Exercise:
If a line in the data below holds the word "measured", copy it.

Data below:
BEGIN
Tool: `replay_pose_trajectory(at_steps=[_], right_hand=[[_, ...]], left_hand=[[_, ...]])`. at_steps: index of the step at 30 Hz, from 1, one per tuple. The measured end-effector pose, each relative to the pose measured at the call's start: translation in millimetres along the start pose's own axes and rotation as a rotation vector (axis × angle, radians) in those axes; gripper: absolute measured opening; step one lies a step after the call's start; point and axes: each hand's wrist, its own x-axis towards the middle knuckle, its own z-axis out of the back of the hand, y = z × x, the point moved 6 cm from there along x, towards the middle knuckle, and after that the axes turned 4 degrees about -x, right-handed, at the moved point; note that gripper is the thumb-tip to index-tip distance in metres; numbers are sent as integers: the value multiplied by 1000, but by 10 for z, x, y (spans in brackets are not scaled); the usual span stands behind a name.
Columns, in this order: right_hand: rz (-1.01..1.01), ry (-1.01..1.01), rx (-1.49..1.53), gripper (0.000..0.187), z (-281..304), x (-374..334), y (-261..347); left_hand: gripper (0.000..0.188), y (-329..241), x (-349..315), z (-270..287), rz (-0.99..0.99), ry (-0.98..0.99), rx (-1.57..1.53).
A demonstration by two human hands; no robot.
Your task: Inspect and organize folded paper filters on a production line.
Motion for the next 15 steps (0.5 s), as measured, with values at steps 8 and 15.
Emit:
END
Final answer:
Tool: `replay_pose_trajectory(at_steps=[_], right_hand=[[_, ...]], left_hand=[[_, ...]])`. at_steps: index of the step at 30 Hz, from 1, one per tuple. The measured end-effector pose, each relative to the pose measured at the call's start: translation in millimetres along the start pose's own axes and rotation as a rotation vector (axis × angle, radians) in those axes; gripper: absolute measured opening; step one lies a step after the call's start; point and axes: each hand's wrist, its own x-axis towards the middle knuckle, its own z-axis out of the back of the hand, y = z × x, the point moved 6 cm from there along x, towards the middle knuckle, and after that the axes turned 4 degrees about -x, right-handed, at the moved point; note that gripper is the thumb-tip to index-tip distance in metres; numbers are sent as integers: the value multiplied by 1000, but by 10 for z, x, y (spans in brackets are not scaled); the usual span stands behind a name.
Motion for the next 15 steps (0.5 s), as measured, with values at steps 8 and 15.

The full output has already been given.